_Requirement_.
Repeat the lines below exactly as written, please, from the line with "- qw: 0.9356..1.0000" to the line with "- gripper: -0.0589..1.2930", both lines included, and no others.

_Supplied records_.
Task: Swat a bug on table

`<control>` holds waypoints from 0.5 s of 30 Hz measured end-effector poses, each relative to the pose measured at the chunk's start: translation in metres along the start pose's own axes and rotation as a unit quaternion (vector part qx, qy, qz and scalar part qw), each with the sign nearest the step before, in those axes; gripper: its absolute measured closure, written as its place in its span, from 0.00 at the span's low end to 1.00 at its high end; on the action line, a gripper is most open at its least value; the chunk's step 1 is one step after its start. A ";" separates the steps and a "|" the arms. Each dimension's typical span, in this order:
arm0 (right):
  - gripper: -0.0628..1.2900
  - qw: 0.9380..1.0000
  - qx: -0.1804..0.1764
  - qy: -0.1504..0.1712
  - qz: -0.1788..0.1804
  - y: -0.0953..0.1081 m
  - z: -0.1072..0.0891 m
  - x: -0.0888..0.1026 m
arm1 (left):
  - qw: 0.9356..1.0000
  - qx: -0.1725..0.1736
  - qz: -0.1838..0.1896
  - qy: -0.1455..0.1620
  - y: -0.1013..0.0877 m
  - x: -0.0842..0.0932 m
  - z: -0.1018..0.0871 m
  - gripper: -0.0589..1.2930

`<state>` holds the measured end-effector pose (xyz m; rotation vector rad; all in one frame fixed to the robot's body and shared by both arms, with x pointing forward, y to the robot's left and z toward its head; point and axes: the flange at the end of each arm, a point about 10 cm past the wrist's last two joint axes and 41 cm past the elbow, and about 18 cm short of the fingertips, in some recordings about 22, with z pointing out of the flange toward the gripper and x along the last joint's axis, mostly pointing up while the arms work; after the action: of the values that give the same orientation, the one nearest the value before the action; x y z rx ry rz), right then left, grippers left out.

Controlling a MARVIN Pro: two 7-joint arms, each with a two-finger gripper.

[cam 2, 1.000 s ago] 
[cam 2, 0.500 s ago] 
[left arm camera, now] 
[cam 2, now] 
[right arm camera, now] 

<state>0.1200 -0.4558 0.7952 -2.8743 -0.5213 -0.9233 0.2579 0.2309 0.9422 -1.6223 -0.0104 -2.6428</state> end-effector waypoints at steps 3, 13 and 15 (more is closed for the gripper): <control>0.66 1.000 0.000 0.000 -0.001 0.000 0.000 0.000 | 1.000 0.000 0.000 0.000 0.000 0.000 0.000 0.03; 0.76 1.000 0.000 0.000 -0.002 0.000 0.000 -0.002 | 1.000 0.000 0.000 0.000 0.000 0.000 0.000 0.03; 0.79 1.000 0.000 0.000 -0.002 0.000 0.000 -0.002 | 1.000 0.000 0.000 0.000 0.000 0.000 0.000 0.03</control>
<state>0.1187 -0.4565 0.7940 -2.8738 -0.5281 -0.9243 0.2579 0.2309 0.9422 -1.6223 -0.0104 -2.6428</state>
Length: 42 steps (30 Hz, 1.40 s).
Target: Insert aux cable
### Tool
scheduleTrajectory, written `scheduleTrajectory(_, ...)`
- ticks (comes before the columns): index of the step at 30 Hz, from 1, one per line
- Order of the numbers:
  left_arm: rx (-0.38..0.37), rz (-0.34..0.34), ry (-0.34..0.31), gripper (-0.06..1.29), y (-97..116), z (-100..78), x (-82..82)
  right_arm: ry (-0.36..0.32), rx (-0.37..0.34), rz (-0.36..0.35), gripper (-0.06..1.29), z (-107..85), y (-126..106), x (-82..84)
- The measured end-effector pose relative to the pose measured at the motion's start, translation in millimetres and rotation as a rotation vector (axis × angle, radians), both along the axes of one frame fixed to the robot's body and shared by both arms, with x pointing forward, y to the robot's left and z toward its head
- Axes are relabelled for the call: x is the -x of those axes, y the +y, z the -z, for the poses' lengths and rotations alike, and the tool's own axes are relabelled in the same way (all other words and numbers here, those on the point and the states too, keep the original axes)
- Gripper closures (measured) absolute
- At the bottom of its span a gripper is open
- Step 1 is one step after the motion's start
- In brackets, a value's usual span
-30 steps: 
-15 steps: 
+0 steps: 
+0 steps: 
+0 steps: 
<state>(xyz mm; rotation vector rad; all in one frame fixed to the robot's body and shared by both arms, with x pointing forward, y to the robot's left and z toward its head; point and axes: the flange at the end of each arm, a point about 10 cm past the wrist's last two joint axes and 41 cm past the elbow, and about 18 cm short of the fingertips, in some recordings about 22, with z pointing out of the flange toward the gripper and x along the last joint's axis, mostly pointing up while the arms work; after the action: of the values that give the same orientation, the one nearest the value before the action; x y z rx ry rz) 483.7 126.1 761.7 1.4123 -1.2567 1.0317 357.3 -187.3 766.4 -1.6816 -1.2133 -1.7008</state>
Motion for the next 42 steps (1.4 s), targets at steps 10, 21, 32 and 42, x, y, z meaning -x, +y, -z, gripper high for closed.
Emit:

_Reply_.
  - qw: 0.9356..1.0000
  - qx: -0.1725..0.1736
  - qz: -0.1838..0.1896
  - qy: -0.1455..0.1620
  - y: -0.1013..0.0877 m
  - x: -0.0842..0.0932 m
  - z: -0.1018..0.0871 m
  - gripper: -0.0589..1.2930

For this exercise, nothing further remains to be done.